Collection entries
········
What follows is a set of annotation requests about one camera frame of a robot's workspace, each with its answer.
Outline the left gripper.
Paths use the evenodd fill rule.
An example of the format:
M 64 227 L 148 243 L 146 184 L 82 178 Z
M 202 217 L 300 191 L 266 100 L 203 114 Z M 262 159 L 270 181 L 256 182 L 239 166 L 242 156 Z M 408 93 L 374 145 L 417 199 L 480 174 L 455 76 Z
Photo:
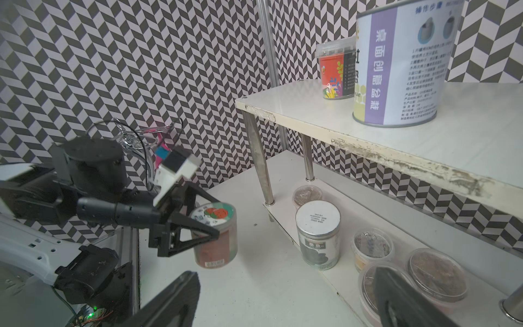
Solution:
M 206 190 L 193 182 L 176 184 L 160 207 L 153 205 L 151 192 L 127 190 L 119 202 L 82 197 L 76 205 L 79 219 L 99 225 L 119 225 L 149 230 L 148 246 L 157 249 L 158 256 L 169 258 L 196 246 L 216 241 L 220 231 L 187 217 L 183 208 L 195 207 L 196 197 L 210 203 L 219 202 Z M 181 240 L 181 231 L 200 234 L 195 239 Z

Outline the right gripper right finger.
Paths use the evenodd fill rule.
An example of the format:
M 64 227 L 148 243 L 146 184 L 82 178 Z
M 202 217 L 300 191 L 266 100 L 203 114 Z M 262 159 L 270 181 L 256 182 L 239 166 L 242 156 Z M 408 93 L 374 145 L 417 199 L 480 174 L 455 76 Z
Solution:
M 376 268 L 374 289 L 382 326 L 458 327 L 391 268 Z

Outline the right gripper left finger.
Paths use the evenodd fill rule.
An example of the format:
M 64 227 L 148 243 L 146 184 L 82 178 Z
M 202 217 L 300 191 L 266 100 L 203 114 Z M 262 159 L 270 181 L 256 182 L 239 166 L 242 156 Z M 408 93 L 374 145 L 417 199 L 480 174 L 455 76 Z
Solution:
M 162 292 L 119 326 L 191 327 L 200 298 L 197 272 L 185 271 Z

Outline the white lid dark jar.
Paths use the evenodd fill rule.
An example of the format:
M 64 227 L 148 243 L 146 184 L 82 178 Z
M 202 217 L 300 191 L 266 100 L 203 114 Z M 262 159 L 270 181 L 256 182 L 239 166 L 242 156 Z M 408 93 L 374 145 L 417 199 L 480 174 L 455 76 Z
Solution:
M 297 210 L 296 228 L 300 251 L 309 266 L 325 271 L 338 263 L 340 224 L 340 211 L 325 200 L 310 201 Z

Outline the small red label cup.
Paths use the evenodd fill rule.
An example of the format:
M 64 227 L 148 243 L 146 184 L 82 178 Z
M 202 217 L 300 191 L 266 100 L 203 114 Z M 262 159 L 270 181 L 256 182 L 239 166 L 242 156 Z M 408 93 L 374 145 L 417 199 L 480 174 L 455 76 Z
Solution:
M 317 45 L 315 58 L 324 99 L 354 97 L 356 57 L 355 36 Z

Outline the purple white tin can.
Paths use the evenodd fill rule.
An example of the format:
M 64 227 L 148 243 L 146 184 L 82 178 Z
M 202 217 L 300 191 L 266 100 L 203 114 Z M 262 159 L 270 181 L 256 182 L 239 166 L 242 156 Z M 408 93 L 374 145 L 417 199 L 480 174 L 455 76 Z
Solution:
M 434 119 L 464 1 L 397 1 L 357 16 L 353 118 L 402 128 Z

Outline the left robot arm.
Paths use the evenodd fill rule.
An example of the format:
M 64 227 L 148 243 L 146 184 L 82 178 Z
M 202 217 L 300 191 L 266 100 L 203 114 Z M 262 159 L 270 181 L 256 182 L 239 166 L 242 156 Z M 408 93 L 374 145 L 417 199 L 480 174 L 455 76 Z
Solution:
M 193 155 L 171 152 L 152 193 L 127 187 L 124 150 L 115 140 L 79 137 L 50 152 L 51 165 L 31 165 L 1 182 L 1 260 L 61 291 L 71 305 L 106 309 L 107 325 L 122 326 L 129 317 L 130 265 L 120 264 L 114 249 L 57 238 L 51 226 L 77 217 L 91 228 L 147 229 L 150 247 L 164 258 L 219 238 L 218 230 L 182 213 L 206 195 L 193 183 L 180 185 L 199 167 Z

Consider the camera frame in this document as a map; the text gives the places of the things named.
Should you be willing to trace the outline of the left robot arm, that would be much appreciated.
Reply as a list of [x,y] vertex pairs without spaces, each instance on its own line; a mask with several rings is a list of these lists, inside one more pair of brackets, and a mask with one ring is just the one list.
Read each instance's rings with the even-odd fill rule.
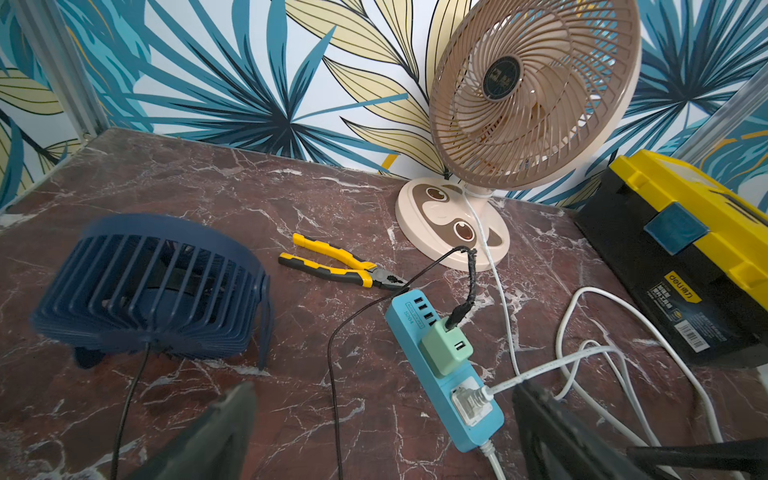
[[[514,387],[512,400],[531,479],[664,479],[664,466],[767,476],[764,438],[620,454],[532,382]],[[257,407],[253,383],[238,384],[130,478],[240,478]]]

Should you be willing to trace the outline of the blue power strip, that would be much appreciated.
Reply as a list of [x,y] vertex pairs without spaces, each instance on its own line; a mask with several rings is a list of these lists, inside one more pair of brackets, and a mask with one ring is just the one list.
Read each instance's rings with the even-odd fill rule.
[[487,443],[503,426],[504,414],[494,400],[473,413],[456,404],[456,391],[484,386],[462,330],[447,329],[447,319],[420,290],[395,297],[385,318],[456,448],[466,453]]

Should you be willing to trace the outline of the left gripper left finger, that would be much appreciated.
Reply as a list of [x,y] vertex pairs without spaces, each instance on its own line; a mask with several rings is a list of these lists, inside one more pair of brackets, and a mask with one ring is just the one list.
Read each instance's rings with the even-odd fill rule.
[[236,385],[128,477],[239,479],[257,410],[255,385]]

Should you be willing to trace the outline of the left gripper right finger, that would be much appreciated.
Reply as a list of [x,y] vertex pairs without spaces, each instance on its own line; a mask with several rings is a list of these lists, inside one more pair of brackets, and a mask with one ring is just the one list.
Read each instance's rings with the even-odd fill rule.
[[547,392],[526,381],[512,389],[530,479],[646,479]]

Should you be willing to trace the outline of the green USB charger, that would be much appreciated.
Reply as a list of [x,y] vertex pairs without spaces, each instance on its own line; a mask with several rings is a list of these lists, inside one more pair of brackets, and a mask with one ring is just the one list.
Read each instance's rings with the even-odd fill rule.
[[474,353],[462,330],[449,329],[447,323],[447,317],[434,322],[419,341],[419,350],[437,378],[450,376]]

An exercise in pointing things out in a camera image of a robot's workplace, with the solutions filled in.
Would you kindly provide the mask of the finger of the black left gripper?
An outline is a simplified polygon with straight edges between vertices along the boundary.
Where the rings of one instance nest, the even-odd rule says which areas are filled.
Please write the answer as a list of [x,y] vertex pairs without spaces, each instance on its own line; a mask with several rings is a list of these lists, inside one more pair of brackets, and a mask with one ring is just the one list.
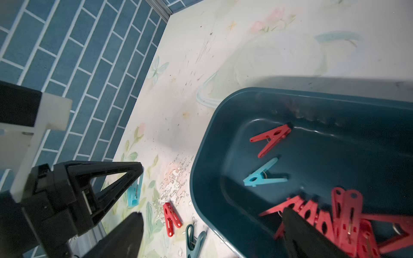
[[[100,222],[144,172],[139,162],[69,161],[64,166],[76,197],[70,204],[76,223]],[[91,180],[109,175],[121,177],[103,190],[94,192]]]

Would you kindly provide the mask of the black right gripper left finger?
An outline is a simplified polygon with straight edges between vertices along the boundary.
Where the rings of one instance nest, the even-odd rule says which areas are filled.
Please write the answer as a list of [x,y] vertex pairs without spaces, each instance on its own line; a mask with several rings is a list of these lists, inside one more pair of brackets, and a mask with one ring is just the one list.
[[133,212],[83,257],[137,258],[143,235],[143,215]]

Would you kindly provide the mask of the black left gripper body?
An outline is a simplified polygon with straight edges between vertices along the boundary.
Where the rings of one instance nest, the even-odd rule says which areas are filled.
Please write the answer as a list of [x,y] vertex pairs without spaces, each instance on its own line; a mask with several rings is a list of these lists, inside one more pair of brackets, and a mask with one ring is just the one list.
[[20,202],[1,194],[1,257],[21,258],[41,245],[50,258],[70,258],[69,240],[97,225],[90,163],[34,167]]

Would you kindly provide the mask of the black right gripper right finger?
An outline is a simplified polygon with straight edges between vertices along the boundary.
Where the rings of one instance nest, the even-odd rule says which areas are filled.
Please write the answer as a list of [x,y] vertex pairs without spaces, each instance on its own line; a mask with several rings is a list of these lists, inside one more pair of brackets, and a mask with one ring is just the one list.
[[290,258],[347,258],[341,249],[291,208],[282,215],[285,246]]

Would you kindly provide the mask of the dark teal storage box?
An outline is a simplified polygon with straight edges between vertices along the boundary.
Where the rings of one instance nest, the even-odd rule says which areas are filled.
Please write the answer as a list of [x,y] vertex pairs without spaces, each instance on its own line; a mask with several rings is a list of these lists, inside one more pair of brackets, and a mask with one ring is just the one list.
········
PROBLEM DETAILS: Give the number of lines that hold the word "kindly" in these records, with nothing added.

SOLUTION TO THE PROBLEM: 5